A local-first AI assistant framework with persistent memory, multi-stage RAG, knowledge graph retrieval, agentic tools, retrieval benchmarks, and production packaging.
~143K lines of code | 444 files | 3,663 tests | Solo-built over 12 months, part-time
Daemon is a conversational AI agent framework I built solo over ~12 months. It is not a chatbot wrapper — it is a full agent architecture with:
- Persistent hierarchical memory across 13 ChromaDB collections (episodic, semantic, procedural, summary, meta)
- Multi-stage RAG pipeline with intent-parameterized scoring, multi-stage gating (~200ms), and 18 parallel retrieval tasks
- Knowledge graph (NetworkX) with entity alias resolution, BFS query expansion, and graph-boosted scoring
- ReAct-style agentic tool loop (web search, code sandbox, memory search, image recall, git stats)
- Retrieval quality benchmarks with real embeddings, recall@K, and MRR (run before any scoring changes)
- Prompt section ablation eval system (246 tests) — snapshot, replay, variant generation, pairwise judging, objective checks
- Docker deployment and desktop installer (PyInstaller + Inno Setup)
This project required designing an async retrieval pipeline, a composite scoring function that adapts per-intent, a fact verification gate with staleness cascade, a multi-stage synthesis filter, a formal mathematical specification of the agent, and production-grade packaging — not just wiring an LLM to a vector database. Every subsystem has unit tests, configuration, and documentation.

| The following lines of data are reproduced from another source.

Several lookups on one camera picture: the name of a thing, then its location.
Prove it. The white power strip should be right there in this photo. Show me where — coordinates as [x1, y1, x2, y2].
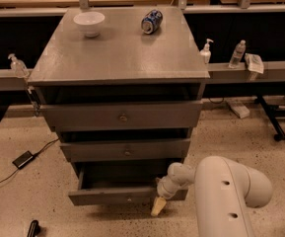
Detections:
[227, 100, 249, 119]

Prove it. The grey drawer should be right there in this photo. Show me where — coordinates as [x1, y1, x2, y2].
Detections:
[67, 161, 189, 206]
[41, 101, 202, 131]
[60, 138, 190, 163]

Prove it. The grey bottom drawer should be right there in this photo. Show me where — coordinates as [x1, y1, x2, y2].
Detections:
[67, 161, 189, 206]

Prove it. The crumpled paper packet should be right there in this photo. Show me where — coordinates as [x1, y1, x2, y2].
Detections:
[245, 53, 264, 74]

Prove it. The blue soda can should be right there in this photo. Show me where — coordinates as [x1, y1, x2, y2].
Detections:
[141, 10, 163, 35]

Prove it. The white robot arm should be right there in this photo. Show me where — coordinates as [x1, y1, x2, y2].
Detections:
[151, 156, 273, 237]

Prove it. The clear left pump bottle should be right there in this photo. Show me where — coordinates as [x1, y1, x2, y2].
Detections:
[8, 53, 30, 78]

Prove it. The grey top drawer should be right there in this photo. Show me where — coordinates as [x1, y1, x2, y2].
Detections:
[41, 101, 202, 131]

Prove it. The grey metal rail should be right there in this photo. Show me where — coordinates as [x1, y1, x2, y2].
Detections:
[0, 61, 285, 91]

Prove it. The clear plastic water bottle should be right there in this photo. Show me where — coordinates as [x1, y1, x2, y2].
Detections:
[229, 39, 246, 68]

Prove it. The white ceramic bowl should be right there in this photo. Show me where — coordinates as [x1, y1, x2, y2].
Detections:
[73, 11, 106, 38]

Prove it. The grey middle drawer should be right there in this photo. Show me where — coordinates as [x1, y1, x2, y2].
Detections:
[60, 138, 190, 163]

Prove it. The black power adapter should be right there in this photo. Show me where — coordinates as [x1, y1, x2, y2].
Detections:
[13, 151, 35, 169]

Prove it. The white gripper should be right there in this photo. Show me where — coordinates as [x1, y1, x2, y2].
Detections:
[151, 177, 179, 216]

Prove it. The grey drawer cabinet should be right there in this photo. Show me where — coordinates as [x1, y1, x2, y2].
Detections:
[27, 6, 211, 206]

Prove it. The black object on floor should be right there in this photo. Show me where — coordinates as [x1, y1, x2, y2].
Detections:
[27, 220, 40, 237]

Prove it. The black adapter cable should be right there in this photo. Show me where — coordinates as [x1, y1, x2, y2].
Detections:
[0, 137, 60, 199]

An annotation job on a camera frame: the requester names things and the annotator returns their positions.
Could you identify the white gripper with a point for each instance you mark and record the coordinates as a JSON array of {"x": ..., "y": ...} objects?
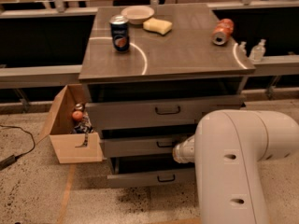
[{"x": 179, "y": 151}]

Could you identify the grey bottom drawer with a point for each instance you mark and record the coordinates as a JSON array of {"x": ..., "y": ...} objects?
[{"x": 151, "y": 170}]

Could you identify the grey drawer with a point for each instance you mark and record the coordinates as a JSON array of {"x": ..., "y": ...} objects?
[
  {"x": 151, "y": 170},
  {"x": 155, "y": 113},
  {"x": 141, "y": 146}
]

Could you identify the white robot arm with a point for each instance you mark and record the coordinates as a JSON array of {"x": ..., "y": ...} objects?
[{"x": 226, "y": 148}]

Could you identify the grey middle drawer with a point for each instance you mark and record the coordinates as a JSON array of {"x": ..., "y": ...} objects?
[{"x": 141, "y": 146}]

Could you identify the grey top drawer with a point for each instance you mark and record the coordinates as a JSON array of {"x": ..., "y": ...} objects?
[{"x": 155, "y": 113}]

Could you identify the grey drawer cabinet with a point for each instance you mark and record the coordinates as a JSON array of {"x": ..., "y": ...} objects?
[{"x": 187, "y": 48}]

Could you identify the red apple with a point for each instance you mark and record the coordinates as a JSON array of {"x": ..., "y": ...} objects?
[{"x": 77, "y": 115}]

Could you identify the can in cardboard box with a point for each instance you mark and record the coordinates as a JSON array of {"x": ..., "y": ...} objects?
[{"x": 79, "y": 107}]

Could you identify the clear sanitizer bottle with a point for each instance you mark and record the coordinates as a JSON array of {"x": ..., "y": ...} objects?
[{"x": 258, "y": 51}]

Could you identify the cardboard box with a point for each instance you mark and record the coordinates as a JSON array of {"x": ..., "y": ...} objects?
[{"x": 59, "y": 125}]

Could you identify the yellow sponge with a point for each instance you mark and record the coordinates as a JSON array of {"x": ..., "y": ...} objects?
[{"x": 157, "y": 26}]

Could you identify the orange soda can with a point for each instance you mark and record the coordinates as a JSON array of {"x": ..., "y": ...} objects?
[{"x": 222, "y": 31}]

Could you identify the blue pepsi can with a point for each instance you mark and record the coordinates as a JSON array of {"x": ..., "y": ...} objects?
[{"x": 120, "y": 33}]

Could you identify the white bowl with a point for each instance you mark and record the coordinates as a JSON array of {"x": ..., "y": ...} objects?
[{"x": 137, "y": 14}]

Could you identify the grey metal rail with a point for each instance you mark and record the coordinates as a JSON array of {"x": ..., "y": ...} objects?
[{"x": 53, "y": 76}]

| Area | Path | What to look for |
|---|---|---|
| Agentic tool loop | core/agentic/ |
ReAct orchestration, native + XML protocol handling, tool dispatch, context budgeting |
| Prompt assembly | core/prompt/ |
Modular builder with 26 conditional sections, intent overrides, token budget management, parallel retrieval |
| Memory system | memory/ |
Composite scoring, truth tracking, knowledge graph, entity resolution, fact verification, staleness cascade |
| Eval system | eval/ |
Snapshot capture/replay, variant generation, pairwise judging, objective checks — all side-effect-free |
| Retrieval benchmarks | tests/benchmarks/ |
Real embeddings (all-MiniLM-L6-v2), 30 seed memories, recall@K + MRR across intent types |
daemon_demo_small.mp4
Most "AI memory" projects store conversation history and do cosine similarity lookups. Daemon implements a full cognitive pipeline with formal mathematical specification, agentic tool use, and self-improving infrastructure.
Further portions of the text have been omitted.